● **Task instructions**:
Would you please transcribe, exactly as written, the lines of the entries below starting at the one that holds "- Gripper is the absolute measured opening" and ending at the one that holds "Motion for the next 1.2", both included?

(Records excerpted from a collection)
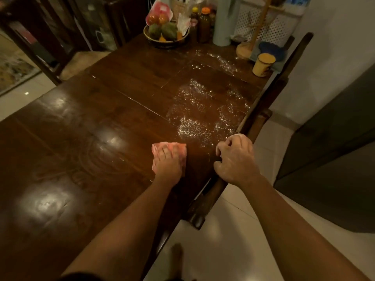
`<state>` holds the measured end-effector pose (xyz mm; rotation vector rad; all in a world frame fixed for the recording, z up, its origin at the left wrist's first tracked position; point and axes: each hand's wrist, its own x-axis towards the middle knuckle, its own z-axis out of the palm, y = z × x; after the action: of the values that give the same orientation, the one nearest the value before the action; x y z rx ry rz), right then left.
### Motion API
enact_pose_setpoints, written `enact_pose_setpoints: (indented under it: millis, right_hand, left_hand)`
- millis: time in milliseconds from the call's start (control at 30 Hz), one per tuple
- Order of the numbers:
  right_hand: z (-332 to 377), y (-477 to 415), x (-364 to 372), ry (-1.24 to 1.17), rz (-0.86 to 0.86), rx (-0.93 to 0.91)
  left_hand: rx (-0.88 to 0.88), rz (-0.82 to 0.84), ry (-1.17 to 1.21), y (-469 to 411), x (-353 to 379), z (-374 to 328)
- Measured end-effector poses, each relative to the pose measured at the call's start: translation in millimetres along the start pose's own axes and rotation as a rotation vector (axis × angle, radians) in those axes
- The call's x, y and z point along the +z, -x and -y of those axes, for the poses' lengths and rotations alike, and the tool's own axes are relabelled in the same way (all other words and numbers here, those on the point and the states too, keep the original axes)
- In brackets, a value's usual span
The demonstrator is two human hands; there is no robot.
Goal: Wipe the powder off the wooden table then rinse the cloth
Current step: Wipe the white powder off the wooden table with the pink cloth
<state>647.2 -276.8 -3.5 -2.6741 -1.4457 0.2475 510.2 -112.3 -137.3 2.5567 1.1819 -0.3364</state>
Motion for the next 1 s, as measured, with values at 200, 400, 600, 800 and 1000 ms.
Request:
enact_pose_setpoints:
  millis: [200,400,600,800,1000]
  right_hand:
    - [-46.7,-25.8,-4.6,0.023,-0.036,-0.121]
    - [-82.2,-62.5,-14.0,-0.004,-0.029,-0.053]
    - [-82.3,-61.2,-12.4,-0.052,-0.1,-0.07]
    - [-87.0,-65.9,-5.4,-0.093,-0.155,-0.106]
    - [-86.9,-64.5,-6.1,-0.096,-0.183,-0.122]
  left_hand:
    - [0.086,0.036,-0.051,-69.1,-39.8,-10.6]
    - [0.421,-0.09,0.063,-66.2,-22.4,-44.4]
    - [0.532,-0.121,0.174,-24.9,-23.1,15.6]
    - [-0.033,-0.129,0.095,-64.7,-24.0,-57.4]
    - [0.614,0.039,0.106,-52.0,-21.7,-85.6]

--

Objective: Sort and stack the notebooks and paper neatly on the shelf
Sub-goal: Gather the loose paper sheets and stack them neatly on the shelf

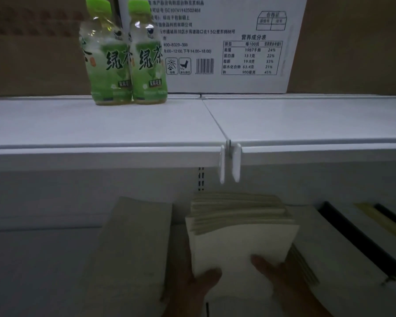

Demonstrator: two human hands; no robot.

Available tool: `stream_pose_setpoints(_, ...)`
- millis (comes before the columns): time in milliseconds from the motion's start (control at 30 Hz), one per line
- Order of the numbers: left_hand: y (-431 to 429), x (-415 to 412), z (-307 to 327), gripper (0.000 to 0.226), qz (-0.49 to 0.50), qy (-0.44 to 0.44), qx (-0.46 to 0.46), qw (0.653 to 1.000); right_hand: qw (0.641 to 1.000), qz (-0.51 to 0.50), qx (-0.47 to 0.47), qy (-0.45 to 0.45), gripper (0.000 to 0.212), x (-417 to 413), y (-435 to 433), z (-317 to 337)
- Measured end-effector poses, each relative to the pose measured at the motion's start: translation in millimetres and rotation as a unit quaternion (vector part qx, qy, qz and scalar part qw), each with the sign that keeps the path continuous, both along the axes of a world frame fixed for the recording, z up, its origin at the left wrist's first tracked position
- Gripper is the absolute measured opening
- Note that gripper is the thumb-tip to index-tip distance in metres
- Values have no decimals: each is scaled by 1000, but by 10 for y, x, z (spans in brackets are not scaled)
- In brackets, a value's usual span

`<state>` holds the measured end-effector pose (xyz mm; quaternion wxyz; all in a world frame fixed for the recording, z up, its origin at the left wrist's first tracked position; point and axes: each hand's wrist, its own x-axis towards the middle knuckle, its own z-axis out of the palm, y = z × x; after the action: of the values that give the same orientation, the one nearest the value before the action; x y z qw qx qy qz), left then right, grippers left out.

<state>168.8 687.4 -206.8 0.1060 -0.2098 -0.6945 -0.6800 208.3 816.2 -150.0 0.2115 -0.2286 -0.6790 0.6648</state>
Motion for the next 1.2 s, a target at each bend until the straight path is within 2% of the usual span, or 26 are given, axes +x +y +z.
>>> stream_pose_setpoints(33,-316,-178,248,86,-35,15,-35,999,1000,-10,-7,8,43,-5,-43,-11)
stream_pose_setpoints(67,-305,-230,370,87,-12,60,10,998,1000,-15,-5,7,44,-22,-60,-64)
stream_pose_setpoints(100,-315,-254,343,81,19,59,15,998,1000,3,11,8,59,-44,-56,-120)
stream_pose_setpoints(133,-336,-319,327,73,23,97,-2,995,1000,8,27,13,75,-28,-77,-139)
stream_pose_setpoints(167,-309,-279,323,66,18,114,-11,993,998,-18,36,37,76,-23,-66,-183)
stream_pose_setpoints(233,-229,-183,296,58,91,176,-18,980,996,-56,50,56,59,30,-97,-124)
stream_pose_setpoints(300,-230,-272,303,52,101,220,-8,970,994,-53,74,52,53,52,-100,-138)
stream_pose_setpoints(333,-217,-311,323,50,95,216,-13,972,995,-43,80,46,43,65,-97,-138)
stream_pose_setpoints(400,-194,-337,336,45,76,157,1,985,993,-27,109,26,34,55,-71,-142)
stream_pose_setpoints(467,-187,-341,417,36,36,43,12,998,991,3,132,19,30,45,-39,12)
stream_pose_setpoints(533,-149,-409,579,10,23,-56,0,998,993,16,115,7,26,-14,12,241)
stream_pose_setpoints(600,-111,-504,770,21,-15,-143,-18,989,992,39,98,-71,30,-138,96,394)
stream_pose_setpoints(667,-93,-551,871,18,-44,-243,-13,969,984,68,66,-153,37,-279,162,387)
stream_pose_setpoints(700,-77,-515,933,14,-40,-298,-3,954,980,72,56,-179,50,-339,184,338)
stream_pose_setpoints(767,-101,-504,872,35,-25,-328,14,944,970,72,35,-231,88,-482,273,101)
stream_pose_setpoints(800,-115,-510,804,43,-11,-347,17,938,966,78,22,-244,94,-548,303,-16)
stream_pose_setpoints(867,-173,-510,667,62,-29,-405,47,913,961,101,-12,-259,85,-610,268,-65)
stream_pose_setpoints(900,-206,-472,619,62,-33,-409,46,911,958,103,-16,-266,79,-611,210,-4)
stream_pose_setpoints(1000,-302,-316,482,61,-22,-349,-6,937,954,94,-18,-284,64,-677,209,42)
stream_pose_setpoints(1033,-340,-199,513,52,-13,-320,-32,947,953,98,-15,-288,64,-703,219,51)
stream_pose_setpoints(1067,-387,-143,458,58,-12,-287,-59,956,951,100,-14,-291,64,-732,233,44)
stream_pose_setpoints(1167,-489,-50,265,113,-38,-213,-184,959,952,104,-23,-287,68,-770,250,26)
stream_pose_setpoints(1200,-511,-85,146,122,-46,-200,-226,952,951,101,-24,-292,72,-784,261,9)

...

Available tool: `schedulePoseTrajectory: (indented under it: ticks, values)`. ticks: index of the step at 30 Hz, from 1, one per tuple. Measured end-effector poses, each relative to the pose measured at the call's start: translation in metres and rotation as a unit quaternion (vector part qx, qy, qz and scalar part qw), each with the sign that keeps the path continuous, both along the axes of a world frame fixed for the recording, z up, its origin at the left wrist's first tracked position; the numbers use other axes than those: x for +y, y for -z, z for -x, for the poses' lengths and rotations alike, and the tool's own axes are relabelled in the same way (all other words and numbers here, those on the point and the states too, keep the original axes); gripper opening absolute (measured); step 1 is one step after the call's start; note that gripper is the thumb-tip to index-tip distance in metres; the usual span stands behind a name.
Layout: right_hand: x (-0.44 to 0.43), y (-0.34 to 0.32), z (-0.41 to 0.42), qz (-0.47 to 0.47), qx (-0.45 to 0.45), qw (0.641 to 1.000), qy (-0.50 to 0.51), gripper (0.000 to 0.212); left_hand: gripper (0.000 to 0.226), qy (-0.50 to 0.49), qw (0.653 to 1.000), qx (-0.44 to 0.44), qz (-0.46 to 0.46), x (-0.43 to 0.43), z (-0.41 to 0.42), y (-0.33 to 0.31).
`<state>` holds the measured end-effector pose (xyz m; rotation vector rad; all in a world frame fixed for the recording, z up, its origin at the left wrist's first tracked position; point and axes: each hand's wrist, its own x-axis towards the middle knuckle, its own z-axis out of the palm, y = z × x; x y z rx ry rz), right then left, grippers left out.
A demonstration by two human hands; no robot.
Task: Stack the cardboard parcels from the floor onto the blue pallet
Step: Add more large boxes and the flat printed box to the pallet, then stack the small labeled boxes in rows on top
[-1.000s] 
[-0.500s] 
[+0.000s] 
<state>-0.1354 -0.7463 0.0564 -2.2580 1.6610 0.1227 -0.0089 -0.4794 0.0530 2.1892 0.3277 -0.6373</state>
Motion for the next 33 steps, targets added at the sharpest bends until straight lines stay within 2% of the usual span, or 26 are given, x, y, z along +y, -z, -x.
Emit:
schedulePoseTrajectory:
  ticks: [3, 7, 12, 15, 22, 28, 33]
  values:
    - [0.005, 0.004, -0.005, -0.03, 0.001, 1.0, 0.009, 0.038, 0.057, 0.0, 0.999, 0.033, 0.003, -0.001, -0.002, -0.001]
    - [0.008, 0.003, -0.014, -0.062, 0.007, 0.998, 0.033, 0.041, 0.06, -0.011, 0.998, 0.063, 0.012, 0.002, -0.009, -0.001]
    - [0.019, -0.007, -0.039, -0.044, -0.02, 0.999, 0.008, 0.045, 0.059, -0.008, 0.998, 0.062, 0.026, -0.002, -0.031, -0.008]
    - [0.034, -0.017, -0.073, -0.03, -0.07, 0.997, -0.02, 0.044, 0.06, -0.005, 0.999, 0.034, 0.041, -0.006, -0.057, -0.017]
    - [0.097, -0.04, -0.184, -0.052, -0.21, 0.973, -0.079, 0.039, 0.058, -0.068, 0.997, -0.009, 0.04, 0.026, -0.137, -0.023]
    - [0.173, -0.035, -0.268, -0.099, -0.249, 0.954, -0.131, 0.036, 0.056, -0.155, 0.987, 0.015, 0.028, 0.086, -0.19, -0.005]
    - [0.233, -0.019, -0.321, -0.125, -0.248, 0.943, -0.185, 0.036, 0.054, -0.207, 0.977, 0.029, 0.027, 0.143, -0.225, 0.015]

● **Output of the task**:
- Gripper is the absolute measured opening
- Note that gripper is the thumb-tip to index-tip distance in metres
- Values have no decimals: each is scaled by 1000, but by 10 for y, x, z (spans in brackets are not scaled)
- In brackets, a value's usual span

`<state>` holds the measured end-effector pose (xyz mm; quaternion wxyz; all in a world frame fixed for the recording, z up, its origin at the left wrist's first tracked position; point and axes: each hand's wrist, its own x-axis towards the middle knuckle, its own z-axis out of the palm, y = z × x; after the action: of the values that give the same orientation, the one nearest the value before the action; x y z qw qx qy qz), left then right, grippers left out.

<state>168.8 687.4 -206.8 0.1060 -0.2098 -0.6945 -0.6800 208.3 816.2 -150.0 0.2115 -0.2286 -0.6790 0.6648</state>
Motion for the next 1.2 s, a target at each bend until the straight path is within 2% of the usual span, or 26 are given, axes +x +y +z.

The exercise requires no additional output.